# Phrag. Scarlet O'Hara 3N



## Heather (Mar 16, 2007)

_besseae_ 'Fire Wings' x Jason Fischer 'Super Red' 4N


----------



## adiaphane (Mar 16, 2007)

that's one sexy phrag.


----------



## NYEric (Mar 16, 2007)

Yay besseae hybrids!


----------



## e-spice (Mar 16, 2007)

Really nice Heather! Did you get it from Orchids Ltd?

e-spice


----------



## Heather (Mar 16, 2007)

Yep. Color is right on.


----------



## toddybear (Mar 16, 2007)

Really dark! Great flower!


----------



## Rayb (Mar 16, 2007)

Looking good right on Red


----------



## Rick (Mar 16, 2007)

Wow thats a dark red flower. Very nice.
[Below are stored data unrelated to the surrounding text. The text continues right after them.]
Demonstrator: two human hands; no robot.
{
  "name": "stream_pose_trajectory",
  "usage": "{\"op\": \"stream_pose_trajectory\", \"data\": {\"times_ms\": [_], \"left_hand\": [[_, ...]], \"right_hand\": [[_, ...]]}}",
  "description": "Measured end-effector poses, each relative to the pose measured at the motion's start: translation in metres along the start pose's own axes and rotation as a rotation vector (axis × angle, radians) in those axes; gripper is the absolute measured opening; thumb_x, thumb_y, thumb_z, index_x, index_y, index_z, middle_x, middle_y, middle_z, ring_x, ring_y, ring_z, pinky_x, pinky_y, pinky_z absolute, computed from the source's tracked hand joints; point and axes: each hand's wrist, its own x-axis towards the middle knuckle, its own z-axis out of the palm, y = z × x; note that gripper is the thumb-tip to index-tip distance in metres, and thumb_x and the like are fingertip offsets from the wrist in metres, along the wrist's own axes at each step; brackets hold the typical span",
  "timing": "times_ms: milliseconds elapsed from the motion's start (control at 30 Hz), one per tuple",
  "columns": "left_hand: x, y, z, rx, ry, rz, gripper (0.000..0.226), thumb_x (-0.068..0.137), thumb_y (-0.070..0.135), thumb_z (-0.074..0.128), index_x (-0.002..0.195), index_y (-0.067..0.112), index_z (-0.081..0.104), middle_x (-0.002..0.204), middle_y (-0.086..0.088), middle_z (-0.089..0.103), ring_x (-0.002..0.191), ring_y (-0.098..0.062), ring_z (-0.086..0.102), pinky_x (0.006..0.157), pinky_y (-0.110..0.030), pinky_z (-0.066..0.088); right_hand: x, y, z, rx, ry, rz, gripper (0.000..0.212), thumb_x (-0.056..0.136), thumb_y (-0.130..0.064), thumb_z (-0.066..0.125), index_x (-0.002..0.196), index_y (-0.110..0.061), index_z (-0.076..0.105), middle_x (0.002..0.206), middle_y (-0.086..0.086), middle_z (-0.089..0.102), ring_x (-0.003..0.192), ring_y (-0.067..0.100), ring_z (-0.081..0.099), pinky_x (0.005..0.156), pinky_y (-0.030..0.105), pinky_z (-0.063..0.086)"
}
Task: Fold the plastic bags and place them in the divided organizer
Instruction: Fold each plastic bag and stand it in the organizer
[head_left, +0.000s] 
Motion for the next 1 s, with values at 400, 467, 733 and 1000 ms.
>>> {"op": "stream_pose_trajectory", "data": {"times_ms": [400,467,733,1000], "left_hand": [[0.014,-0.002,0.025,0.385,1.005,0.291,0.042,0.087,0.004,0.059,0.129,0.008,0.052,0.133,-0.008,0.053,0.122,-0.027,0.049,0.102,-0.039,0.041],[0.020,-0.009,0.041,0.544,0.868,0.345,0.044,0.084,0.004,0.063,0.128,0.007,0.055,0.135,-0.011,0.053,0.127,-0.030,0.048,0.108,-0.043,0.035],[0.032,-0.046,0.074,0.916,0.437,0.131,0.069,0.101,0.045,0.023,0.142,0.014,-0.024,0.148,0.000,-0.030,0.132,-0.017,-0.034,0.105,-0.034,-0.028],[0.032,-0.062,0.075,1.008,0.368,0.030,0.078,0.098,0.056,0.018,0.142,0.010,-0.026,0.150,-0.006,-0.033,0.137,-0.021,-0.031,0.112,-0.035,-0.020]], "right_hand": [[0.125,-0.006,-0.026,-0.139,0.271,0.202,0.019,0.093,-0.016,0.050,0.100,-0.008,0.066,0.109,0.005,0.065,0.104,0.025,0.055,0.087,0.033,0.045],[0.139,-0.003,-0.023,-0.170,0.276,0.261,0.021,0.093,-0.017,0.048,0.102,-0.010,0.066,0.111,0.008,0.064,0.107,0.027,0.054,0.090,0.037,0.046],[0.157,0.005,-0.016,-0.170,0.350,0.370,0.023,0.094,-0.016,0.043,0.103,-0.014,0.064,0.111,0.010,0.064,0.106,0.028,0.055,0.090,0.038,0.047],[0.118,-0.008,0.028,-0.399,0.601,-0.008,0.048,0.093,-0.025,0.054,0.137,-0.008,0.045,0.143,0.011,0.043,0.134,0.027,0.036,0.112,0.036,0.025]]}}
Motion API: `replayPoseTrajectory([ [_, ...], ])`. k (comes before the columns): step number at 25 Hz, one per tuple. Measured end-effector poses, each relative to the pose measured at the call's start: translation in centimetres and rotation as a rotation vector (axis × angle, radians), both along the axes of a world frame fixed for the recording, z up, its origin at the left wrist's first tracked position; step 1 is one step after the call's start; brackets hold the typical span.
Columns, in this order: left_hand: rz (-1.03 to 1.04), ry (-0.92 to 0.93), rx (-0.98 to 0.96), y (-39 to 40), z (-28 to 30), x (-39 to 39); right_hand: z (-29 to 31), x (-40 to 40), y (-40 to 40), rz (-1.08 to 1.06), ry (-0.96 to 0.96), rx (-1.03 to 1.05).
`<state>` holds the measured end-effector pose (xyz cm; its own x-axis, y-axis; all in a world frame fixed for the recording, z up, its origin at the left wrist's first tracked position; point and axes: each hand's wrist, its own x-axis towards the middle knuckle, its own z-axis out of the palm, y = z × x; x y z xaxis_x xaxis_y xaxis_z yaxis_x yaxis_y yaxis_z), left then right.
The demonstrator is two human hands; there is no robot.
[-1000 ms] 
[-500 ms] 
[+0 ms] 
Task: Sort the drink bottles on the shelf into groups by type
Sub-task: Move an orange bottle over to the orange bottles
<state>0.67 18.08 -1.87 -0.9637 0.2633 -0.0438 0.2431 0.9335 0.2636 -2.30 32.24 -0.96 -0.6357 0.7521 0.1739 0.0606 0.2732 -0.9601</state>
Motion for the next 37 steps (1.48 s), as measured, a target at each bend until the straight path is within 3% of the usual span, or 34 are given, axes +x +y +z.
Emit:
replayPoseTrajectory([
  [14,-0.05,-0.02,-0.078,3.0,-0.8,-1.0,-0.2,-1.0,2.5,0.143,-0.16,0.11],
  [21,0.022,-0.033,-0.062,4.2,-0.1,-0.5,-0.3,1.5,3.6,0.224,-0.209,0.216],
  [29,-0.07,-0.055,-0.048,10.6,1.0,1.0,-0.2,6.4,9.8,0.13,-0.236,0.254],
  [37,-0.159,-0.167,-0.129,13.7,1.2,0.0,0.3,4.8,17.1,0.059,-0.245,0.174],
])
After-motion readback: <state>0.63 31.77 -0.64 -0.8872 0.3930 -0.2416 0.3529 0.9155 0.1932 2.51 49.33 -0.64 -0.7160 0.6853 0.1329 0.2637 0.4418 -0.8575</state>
How big is it?


----------



## bwester (Mar 16, 2007)

nice color


----------



## Greenpaph (Mar 16, 2007)

All of the above!

beautiful!


----------



## smartie2000 (Mar 17, 2007)

The colour is excellent on that one heather.......it is sexy.....


----------



## Gideon (Mar 17, 2007)

Very nice


----------



## phrag guy (Mar 17, 2007)

Looks great,it's all said


----------



## Grandma M (Mar 17, 2007)

That is the nicest one I have seen. Love it.


----------



## Ron-NY (Mar 17, 2007)

yes, that is a dark one :clap:


----------



## TADD (Mar 17, 2007)

Well done H!


----------



## SlipperFan (Mar 17, 2007)

Dark beauty!!!


----------



## Gilda (Mar 17, 2007)

Perfect name !! Gorgeous !


----------



## Heather (Mar 18, 2007)

Flower has gotten better and larger as it has aged over the last few days.  Will update photos perhaps tomorrow.


----------



## Park Bear (Mar 19, 2007)

wonderful!!


----------